No blood, no foul,
You leaving? Who else wants to play?
Street basketball takes smarts as well as skills, as the guys on your team right now might be on the other team before the hour is out. Sometimes three-pointers will win it all, other times you have to finesse the game.
If you can't be at The Cage in person, the best streetball games you'll ever experience are in Pick-Up Game. These writers love the game, know the people watching, take us to the asphalt heat of the court where we can feel the chainlink between our fingers as we watch the players and the ball rush through the summer swelter, hour by hour.
The first story was completed by Walter Dean Myers, then Bruce Brooks wrote his, and so on down the line. So the players and spectators wander in and out of different stories, sometimes starring, sometimes watching, always wondering how everything is going to turn out. Charles R. Smith Jr. uses his photographs of The Cage and his rhythmic, driving poetry to keep the flow going from story to story.
Get this great collection today in hardcover at your local library or independent bookstore; it's scheduled for paperback release in mid-October 2012.
Book info: Pick-up Game: A Full Day of Full Court / edited by Marc Aronson and Charles R. Smith Jr. Candlewick Press, 2011. [Marc Aronson's website] [Charles R. Smith Jr.'s website] [publisher site]
My Recommendation: The Cage in New York City – home of the best pick-up basketball games ever, where street basketball means “no blood, no foul.” Many viewpoints, many stories from the players and the watchers and the wannabes on this hot July day.

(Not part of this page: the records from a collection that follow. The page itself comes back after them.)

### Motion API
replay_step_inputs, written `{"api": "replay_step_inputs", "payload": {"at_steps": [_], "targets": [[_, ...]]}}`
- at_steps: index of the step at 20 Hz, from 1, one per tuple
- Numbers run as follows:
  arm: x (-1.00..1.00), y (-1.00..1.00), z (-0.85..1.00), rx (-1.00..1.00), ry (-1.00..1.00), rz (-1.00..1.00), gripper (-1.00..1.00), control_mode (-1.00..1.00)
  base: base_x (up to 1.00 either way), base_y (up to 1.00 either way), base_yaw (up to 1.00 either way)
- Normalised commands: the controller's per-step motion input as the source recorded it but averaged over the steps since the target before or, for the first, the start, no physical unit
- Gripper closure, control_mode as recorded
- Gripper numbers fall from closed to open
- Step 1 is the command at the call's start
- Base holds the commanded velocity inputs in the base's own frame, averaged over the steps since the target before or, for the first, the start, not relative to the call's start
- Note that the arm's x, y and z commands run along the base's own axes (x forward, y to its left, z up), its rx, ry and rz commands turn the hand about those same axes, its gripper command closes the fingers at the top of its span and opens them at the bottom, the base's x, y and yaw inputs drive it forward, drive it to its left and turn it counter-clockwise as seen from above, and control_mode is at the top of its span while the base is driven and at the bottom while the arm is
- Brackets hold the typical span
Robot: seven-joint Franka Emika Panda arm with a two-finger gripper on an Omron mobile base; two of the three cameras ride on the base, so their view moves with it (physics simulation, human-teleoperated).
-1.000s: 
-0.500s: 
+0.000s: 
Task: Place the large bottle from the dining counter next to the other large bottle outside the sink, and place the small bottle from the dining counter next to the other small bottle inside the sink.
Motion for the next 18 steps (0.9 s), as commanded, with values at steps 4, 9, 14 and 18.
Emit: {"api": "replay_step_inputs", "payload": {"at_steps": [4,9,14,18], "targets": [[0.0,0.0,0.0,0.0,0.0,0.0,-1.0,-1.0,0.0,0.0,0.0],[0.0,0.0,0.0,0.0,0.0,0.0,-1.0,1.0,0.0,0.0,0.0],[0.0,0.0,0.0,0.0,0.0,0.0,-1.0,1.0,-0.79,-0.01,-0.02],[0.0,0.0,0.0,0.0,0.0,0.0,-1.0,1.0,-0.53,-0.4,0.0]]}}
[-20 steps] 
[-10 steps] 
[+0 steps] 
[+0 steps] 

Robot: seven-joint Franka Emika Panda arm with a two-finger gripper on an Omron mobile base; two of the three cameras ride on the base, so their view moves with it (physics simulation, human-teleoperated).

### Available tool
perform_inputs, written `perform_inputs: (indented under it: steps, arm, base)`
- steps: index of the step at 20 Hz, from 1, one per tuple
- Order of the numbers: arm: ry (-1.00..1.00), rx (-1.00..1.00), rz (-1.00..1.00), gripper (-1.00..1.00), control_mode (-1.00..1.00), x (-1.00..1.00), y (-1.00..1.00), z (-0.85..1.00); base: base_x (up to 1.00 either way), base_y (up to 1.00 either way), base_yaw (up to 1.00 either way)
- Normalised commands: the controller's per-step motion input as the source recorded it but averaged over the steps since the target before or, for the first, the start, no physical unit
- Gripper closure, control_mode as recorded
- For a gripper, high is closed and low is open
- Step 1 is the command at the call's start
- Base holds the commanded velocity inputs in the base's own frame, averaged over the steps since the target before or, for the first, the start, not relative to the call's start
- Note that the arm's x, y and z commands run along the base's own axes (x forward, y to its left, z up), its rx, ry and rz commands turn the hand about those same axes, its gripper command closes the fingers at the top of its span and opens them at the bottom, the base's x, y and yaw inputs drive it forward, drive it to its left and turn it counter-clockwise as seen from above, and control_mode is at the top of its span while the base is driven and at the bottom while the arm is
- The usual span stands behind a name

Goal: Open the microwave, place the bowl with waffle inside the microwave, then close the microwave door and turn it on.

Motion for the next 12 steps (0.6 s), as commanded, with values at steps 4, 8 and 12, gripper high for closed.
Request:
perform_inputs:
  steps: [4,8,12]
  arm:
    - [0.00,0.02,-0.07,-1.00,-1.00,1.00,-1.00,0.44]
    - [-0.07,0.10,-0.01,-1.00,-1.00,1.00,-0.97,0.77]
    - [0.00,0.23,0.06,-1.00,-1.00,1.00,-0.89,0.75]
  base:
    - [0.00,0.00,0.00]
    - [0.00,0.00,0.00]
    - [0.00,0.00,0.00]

It starts early with a “Cage Run” as Boo and Fish hit the court to face that Waco guy who’s cooler than ice and twice as scary. The day heats up as players leave and enter the pick-up games, like hotshot ESPN who’s always showing off in case any college scouts are watching and “Mira Mira” who’s fast even if he’s shorter than most.
Outside the Cage’s chainlink wall, some watchers want in the game – like Ruben, who hates being called Kid, who knows that “Practice Don’t Make Perfect” only playing will. That guy with the video camera is making the documentary that will get him into NYU film school -“He’s Gotta Have It” - the heart of the players, the meaning of the game.
The games get hotter as quality players show up, turning into a “Head Game” as ‘Nique is the only girl on the court and blasts past ESPN, dishes passes to Waco. Do the legends of street ball watch from the bench in the back? Will the TV crew suddenly arriving really shut down the game for some public-service announcement filming or will they use real players in “The Shoot”?